Even if the Silence could be liable for aiding and abetting a breach of fiduciary duty, the Participants' claims were properly dismissed. As we have already noted, the court's finding that Dombrowski did not coerce the Participants into making the loans to LPC makes it doubtful, at best, that any fiduciary duty was breached. Moreover, Silence testified that he was not aware of Dombrowski's scheme to have participant loan proceeds loaned to LPC until after the fact. Given the circuitous route the funds travelled in getting from the Plan to LPC, this finding is not clearly erroneous.
For these reasons, the Participants' claims against Silence are both legally and factually deficient.
V. The Rule 11 Sanction.
The district court imposed a Rule 11 sanction against the Participants personally and their attorney, Bachman, because their claims against Silence "were not well grounded in fact." The court did not explain the basis for this conclusion, except insofar as its reasoning can be inferred from the findings of fact it made in dismissing the claims against Silence.

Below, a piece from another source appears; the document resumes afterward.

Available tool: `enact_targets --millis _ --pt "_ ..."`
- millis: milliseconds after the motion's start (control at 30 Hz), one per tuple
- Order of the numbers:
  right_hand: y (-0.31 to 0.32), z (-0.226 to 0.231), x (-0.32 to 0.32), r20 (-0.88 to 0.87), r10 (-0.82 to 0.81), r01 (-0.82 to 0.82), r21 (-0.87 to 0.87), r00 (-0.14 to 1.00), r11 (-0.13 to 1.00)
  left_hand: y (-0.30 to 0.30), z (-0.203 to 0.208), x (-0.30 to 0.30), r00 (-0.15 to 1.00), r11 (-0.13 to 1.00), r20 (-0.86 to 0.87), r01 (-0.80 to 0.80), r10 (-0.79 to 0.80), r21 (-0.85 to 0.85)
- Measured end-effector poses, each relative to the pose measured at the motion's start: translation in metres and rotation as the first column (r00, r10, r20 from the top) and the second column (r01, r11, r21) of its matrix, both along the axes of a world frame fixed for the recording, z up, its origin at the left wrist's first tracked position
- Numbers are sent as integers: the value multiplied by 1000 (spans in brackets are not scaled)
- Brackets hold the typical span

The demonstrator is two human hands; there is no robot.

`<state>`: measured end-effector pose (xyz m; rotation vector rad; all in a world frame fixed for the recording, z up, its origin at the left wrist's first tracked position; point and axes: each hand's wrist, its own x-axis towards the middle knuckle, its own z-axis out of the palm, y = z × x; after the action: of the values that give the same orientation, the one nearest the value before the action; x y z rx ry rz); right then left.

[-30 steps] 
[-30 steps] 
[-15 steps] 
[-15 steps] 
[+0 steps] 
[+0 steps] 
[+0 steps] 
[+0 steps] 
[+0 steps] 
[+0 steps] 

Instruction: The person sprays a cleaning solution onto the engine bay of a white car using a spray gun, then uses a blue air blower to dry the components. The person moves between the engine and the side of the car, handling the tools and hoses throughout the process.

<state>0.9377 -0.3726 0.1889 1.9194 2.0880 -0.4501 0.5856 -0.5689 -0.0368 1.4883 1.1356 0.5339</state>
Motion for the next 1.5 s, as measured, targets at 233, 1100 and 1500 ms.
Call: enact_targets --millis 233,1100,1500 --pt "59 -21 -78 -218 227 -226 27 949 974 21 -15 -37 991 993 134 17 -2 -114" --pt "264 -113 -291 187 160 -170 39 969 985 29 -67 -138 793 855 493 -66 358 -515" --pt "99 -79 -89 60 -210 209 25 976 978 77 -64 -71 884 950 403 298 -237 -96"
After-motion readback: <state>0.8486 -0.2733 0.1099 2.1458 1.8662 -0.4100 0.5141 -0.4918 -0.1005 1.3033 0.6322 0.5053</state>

Based upon our review of the trial testimony, it is apparent that, prior to trial, attorney Bachman could have expected the Participants' witnesses to present at least two favorable pieces of evidence against Silence. First, LPC's bookkeeper, Gerald Bofenkamp, would testify that employee Duane Olsen (Participant Olsen's deceased husband) told Bofenkamp before the loans were made that Silence had convinced Olsen to borrow from the Plan and lend the proceeds to LPC. Second, Dombrowski would testify that he told Silence on the day the participant loans were made that the loan proceeds would be transferred to LPC and used to repay FirsTier. At trial, Silence denied these statements, and the district court found Silence credible. But that is of little relevance to the Rule 11 inquiry.
It is true that Bachman had no evidence that Silence as LPC financial consultant also acted as a Plan fiduciary. But when the Participants asserted their third party claims, and even when the case went to trial, their theory that a non-fiduciary could be liable in damages under ERISA for aiding and abetting a fiduciary's breach of duty was an open issue in this circuit. See Consolidated Beef Indus., Inc. v. New York Life Ins. Co., 949 F.2d 960, 965 (8th Cir. 1991), cert. denied, ___ U.S. ___, 112 S.Ct. 1670, 118 L.Ed.2d 390 (1992). In these circumstances, while we agree that the Participants' case against Silence was exceedingly thin, we conclude that it had enough factual and legal support to render the district court's unexplained Rule 11 sanction an abuse of discretion.
We have carefully considered the other issues raised by the Participants on appeal and conclude they are without merit. The award of $8,627.60 to Silence as a Rule 11 sanction is reversed. In all other respects, the judgment of the district court is affirmed.